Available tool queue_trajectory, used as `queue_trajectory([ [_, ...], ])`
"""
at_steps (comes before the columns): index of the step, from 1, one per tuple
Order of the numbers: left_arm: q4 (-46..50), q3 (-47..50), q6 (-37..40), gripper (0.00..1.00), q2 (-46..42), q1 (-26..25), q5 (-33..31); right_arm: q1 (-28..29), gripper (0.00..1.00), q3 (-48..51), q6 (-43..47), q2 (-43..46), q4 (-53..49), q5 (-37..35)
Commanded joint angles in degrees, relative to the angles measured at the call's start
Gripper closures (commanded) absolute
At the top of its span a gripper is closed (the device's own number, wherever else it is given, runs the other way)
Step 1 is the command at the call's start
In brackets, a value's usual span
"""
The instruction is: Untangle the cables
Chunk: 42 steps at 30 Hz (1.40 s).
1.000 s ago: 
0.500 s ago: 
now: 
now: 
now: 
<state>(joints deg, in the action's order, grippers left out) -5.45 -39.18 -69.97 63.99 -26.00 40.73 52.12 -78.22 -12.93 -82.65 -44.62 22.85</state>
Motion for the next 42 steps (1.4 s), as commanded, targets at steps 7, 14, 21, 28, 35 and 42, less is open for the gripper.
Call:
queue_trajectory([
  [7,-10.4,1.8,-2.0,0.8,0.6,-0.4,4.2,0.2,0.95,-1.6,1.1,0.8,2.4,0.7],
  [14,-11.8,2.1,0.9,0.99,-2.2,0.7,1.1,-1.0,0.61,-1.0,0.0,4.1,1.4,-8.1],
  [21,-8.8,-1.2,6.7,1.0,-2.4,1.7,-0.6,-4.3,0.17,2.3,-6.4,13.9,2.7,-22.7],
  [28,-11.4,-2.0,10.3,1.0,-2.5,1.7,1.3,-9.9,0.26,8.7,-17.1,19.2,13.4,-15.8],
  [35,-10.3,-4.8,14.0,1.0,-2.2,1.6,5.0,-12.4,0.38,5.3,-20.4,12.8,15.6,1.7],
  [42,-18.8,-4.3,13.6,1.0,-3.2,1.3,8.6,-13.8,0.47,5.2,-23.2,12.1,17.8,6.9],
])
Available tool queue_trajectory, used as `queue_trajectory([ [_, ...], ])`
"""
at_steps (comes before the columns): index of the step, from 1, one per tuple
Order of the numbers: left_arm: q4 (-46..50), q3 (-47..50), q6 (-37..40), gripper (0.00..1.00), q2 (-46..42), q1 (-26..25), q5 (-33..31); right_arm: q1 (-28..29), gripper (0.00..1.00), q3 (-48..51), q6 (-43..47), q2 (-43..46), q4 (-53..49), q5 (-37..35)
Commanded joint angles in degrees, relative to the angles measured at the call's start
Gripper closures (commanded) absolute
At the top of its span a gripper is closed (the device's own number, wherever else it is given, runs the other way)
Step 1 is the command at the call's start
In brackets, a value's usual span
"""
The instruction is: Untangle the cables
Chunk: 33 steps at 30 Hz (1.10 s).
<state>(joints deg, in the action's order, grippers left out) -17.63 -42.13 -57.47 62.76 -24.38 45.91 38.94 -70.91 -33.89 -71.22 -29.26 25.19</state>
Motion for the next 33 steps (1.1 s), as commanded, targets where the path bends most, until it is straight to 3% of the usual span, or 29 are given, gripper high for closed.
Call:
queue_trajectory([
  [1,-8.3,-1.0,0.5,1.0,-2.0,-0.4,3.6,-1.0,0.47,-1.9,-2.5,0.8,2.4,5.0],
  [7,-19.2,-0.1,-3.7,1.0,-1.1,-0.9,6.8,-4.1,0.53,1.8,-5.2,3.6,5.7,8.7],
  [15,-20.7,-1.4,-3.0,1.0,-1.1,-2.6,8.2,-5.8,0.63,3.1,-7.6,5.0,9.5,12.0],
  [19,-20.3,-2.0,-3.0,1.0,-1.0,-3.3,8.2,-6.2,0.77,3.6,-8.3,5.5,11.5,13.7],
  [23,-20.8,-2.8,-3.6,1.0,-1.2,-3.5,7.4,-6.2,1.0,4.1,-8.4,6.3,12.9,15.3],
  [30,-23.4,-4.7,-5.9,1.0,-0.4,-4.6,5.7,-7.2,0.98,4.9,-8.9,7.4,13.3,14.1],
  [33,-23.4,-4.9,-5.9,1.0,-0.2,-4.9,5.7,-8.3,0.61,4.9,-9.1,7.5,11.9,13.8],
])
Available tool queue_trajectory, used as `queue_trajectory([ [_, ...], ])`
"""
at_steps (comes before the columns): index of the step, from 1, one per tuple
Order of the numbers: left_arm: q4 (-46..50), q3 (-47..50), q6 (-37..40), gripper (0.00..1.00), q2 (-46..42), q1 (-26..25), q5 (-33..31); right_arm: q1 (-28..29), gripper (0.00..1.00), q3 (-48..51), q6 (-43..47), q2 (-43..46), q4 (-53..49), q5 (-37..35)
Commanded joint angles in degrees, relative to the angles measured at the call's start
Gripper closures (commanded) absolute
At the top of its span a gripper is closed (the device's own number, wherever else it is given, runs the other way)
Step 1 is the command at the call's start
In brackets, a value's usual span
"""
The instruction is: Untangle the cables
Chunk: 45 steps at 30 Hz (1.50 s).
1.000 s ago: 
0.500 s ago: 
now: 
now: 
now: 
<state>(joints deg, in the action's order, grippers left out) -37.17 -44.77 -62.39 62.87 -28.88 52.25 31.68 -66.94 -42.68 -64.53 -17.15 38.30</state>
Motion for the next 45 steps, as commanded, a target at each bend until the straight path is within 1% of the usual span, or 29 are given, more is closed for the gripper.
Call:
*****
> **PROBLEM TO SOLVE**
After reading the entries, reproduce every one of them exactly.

> **RESPONSE**
Available tool queue_trajectory, used as `queue_trajectory([ [_, ...], ])`
"""
at_steps (comes before the columns): index of the step, from 1, one per tuple
Order of the numbers: left_arm: q4 (-46..50), q3 (-47..50), q6 (-37..40), gripper (0.00..1.00), q2 (-46..42), q1 (-26..25), q5 (-33..31); right_arm: q1 (-28..29), gripper (0.00..1.00), q3 (-48..51), q6 (-43..47), q2 (-43..46), q4 (-53..49), q5 (-37..35)
Commanded joint angles in degrees, relative to the angles measured at the call's start
Gripper closures (commanded) absolute
At the top of its span a gripper is closed (the device's own number, wherever else it is given, runs the other way)
Step 1 is the command at the call's start
In brackets, a value's usual span
"""
The instruction is: Untangle the cables
Chunk: 42 steps at 30 Hz (1.40 s).
1.000 s ago: 
0.500 s ago: 
now: 
now: 
now: 
<state>(joints deg, in the action's order, grippers left out) -5.45 -39.18 -69.97 63.99 -26.00 40.73 52.12 -78.22 -12.93 -82.65 -44.62 22.85</state>
Motion for the next 42 steps (1.4 s), as commanded, targets at steps 7, 14, 21, 28, 35 and 42, less is open for the gripper.
Call:
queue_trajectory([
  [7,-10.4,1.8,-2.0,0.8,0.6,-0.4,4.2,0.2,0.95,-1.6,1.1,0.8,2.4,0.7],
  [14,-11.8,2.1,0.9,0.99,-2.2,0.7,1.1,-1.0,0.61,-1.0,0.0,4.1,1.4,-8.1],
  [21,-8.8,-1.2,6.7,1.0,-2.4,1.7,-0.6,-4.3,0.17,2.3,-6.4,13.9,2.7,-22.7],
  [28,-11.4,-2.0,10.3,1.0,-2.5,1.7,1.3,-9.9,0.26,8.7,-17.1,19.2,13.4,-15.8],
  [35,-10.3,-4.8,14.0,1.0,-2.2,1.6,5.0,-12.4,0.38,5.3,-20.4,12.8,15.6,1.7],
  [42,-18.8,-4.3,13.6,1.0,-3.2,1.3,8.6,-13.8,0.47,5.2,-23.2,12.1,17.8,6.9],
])
Available tool queue_trajectory, used as `queue_trajectory([ [_, ...], ])`
"""
at_steps (comes before the columns): index of the step, from 1, one per tuple
Order of the numbers: left_arm: q4 (-46..50), q3 (-47..50), q6 (-37..40), gripper (0.00..1.00), q2 (-46..42), q1 (-26..25), q5 (-33..31); right_arm: q1 (-28..29), gripper (0.00..1.00), q3 (-48..51), q6 (-43..47), q2 (-43..46), q4 (-53..49), q5 (-37..35)
Commanded joint angles in degrees, relative to the angles measured at the call's start
Gripper closures (commanded) absolute
At the top of its span a gripper is closed (the device's own number, wherever else it is given, runs the other way)
Step 1 is the command at the call's start
In brackets, a value's usual span
"""
The instruction is: Untangle the cables
Chunk: 33 steps at 30 Hz (1.10 s).
<state>(joints deg, in the action's order, grippers left out) -17.63 -42.13 -57.47 62.76 -24.38 45.91 38.94 -70.91 -33.89 -71.22 -29.26 25.19</state>
Motion for the next 33 steps (1.1 s), as commanded, targets where the path bends most, until it is straight to 3% of the usual span, or 29 are given, gripper high for closed.
Call:
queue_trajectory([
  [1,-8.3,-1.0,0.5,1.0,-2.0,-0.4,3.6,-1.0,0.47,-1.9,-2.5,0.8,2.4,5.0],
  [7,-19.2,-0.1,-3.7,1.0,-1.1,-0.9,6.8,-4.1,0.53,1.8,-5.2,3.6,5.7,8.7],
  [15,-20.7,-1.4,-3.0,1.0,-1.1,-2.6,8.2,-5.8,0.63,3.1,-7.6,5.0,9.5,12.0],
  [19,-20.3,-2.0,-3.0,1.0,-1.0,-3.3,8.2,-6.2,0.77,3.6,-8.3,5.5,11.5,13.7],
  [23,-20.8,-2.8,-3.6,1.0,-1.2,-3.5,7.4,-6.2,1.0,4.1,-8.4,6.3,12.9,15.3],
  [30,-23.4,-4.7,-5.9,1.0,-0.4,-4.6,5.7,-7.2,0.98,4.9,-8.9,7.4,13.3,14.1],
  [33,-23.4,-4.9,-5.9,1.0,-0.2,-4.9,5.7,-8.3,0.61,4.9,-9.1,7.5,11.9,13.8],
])
Available tool queue_trajectory, used as `queue_trajectory([ [_, ...], ])`
"""
at_steps (comes before the columns): index of the step, from 1, one per tuple
Order of the numbers: left_arm: q4 (-46..50), q3 (-47..50), q6 (-37..40), gripper (0.00..1.00), q2 (-46..42), q1 (-26..25), q5 (-33..31); right_arm: q1 (-28..29), gripper (0.00..1.00), q3 (-48..51), q6 (-43..47), q2 (-43..46), q4 (-53..49), q5 (-37..35)
Commanded joint angles in degrees, relative to the angles measured at the call's start
Gripper closures (commanded) absolute
At the top of its span a gripper is closed (the device's own number, wherever else it is given, runs the other way)
Step 1 is the command at the call's start
In brackets, a value's usual span
"""
The instruction is: Untangle the cables
Chunk: 45 steps at 30 Hz (1.50 s).
1.000 s ago: 
0.500 s ago: 
now: 
now: 
now: 
<state>(joints deg, in the action's order, grippers left out) -37.17 -44.77 -62.39 62.87 -28.88 52.25 31.68 -66.94 -42.68 -64.53 -17.15 38.30</state>
Motion for the next 45 steps, as commanded, a target at each bend until the straight path is within 1% of the usual span, or 29 are given, more is closed for the gripper.
Call:

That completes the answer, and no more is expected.